WHAT YOU SHOULD DO:
Select, from the material below, each line with "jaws" in it.

(DATA EXTRACTS begins)

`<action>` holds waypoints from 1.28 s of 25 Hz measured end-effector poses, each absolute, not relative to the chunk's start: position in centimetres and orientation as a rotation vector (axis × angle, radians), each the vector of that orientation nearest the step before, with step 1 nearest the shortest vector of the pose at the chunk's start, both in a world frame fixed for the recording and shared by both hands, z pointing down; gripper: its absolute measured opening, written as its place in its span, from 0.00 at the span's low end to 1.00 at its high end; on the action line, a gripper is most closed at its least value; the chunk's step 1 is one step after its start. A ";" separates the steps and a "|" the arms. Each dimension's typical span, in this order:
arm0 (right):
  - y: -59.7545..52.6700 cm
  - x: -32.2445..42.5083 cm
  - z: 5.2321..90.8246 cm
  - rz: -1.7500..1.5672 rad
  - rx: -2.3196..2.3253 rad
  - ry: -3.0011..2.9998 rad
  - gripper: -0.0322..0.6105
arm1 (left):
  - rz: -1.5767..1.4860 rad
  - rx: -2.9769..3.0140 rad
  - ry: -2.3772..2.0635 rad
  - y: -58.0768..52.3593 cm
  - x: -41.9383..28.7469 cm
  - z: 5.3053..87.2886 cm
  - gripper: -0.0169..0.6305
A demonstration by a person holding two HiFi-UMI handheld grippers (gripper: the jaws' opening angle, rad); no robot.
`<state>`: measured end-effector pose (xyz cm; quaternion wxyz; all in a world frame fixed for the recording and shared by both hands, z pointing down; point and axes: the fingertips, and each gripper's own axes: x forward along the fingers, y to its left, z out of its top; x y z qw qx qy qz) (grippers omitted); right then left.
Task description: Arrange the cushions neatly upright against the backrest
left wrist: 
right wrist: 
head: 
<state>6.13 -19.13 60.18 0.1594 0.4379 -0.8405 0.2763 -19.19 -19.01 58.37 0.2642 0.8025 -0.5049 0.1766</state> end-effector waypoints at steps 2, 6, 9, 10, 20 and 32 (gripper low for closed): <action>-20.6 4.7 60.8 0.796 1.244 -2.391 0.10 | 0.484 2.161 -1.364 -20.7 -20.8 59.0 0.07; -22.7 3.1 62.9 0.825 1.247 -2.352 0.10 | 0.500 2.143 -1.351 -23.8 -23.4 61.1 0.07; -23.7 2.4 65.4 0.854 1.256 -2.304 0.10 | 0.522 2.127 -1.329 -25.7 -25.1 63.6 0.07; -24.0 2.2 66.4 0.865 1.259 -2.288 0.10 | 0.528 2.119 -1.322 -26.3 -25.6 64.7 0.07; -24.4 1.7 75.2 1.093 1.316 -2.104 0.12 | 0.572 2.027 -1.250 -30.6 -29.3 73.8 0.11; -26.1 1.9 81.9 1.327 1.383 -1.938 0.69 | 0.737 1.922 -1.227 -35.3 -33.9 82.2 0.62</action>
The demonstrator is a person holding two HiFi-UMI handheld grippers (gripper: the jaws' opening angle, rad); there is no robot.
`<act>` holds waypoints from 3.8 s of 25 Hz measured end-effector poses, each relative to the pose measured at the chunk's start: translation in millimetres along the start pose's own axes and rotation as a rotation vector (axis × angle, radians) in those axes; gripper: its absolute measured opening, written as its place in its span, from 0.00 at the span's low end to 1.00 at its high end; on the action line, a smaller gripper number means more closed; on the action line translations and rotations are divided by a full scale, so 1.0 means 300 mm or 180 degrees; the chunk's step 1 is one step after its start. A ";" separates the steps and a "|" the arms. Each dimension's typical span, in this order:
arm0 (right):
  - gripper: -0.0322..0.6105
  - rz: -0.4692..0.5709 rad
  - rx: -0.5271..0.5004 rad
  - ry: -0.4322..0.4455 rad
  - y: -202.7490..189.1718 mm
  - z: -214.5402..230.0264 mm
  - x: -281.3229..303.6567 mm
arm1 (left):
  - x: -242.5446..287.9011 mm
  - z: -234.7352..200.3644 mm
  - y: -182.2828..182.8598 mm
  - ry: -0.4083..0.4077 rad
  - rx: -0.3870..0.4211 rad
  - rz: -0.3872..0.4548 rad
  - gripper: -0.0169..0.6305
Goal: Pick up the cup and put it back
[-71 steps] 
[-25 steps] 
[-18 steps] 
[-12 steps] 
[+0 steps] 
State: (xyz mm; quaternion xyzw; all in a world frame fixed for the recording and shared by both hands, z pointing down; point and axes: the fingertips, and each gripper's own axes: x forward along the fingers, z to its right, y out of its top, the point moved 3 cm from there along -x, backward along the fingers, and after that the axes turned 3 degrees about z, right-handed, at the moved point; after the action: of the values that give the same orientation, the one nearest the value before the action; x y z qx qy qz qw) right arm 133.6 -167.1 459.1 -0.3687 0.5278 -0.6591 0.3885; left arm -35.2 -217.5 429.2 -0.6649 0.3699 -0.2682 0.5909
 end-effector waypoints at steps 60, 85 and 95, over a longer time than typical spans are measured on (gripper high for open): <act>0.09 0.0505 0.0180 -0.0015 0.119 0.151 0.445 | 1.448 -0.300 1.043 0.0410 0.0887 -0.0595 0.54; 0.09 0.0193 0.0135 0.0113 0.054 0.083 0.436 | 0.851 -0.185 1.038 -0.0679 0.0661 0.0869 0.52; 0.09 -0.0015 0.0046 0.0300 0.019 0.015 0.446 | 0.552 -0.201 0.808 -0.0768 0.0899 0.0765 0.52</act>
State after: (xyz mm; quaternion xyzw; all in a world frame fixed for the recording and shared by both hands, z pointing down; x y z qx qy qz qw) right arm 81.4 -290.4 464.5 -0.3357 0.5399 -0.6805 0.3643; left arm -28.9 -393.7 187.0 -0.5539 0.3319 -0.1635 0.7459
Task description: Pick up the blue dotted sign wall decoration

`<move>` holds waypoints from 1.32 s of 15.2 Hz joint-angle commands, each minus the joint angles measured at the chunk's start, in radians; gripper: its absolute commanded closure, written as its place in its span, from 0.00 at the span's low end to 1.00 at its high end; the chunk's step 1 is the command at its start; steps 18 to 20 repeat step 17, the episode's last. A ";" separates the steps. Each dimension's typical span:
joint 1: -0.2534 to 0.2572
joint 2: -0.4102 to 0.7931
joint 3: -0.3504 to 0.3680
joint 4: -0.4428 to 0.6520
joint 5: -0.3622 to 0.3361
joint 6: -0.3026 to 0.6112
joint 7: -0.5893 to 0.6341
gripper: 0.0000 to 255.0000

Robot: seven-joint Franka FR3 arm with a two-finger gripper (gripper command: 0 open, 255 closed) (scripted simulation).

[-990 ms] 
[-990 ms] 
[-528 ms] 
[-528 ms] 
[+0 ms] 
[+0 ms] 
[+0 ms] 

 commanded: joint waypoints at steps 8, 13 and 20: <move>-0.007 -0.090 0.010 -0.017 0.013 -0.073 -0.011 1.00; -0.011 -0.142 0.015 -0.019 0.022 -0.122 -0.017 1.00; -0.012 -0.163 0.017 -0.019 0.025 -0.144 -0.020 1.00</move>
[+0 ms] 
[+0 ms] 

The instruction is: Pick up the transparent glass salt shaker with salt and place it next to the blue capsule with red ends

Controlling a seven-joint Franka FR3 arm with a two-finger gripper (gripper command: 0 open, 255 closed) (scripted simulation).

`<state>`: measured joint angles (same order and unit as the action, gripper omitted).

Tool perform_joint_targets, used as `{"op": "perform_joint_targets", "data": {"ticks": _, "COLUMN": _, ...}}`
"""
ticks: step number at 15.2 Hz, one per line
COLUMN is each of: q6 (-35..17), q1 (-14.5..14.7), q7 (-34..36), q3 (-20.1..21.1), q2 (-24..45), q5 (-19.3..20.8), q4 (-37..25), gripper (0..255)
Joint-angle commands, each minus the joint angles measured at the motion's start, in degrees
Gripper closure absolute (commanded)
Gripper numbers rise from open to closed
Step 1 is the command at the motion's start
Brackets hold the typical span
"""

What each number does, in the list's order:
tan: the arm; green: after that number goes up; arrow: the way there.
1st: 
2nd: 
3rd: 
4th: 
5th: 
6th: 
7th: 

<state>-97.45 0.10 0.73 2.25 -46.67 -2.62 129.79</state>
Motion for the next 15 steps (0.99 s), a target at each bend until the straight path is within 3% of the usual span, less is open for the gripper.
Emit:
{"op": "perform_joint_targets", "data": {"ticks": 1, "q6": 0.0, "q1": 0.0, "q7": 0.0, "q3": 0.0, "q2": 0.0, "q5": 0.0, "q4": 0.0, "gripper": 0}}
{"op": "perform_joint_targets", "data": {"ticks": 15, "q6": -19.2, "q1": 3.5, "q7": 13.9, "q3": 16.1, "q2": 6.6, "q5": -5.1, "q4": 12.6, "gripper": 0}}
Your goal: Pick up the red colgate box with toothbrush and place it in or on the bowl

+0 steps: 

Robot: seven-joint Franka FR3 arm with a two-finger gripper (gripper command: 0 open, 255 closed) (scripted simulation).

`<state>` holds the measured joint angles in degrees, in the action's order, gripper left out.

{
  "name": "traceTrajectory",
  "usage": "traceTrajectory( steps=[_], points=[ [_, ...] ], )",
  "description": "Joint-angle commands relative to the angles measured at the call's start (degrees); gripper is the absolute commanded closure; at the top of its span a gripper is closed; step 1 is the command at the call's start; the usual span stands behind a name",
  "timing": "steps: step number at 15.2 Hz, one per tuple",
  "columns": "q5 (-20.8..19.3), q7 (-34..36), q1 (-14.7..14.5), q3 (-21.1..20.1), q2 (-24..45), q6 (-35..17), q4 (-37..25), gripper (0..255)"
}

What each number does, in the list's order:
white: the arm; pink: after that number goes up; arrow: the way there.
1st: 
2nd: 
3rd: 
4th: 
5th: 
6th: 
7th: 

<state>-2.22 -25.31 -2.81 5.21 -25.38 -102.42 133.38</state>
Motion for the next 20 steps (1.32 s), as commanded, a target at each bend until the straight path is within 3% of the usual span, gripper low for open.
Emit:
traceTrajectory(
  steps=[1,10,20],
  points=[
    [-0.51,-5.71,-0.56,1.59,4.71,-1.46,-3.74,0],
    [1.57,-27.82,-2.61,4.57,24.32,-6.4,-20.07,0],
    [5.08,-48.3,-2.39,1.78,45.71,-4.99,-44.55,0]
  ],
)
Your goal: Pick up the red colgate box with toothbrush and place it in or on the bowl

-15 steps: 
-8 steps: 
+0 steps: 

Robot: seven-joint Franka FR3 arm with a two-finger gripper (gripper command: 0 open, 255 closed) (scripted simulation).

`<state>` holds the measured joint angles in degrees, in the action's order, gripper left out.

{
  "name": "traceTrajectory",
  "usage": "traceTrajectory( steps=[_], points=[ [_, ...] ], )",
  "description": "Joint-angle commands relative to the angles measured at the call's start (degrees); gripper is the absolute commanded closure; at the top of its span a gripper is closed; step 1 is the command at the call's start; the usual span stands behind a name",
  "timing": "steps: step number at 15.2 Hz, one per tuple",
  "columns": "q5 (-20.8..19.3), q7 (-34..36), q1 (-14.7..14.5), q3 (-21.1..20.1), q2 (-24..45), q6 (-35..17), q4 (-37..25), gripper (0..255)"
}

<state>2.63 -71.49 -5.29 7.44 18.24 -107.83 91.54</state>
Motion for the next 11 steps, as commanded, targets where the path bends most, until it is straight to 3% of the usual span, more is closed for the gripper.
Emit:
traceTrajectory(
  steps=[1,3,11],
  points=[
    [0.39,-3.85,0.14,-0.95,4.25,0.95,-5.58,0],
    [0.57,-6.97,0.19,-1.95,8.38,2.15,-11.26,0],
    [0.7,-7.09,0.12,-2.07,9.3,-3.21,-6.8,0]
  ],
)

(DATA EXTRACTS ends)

RESULT FOR THIS TASK:
A demonstration by a person holding two HiFi-UMI handheld grippers (gripper: the jaws' opening angle, rad); no robot.
The demonstrator is a person holding two HiFi-UMI handheld grippers (gripper: the jaws' opening angle, rad); there is no robot.

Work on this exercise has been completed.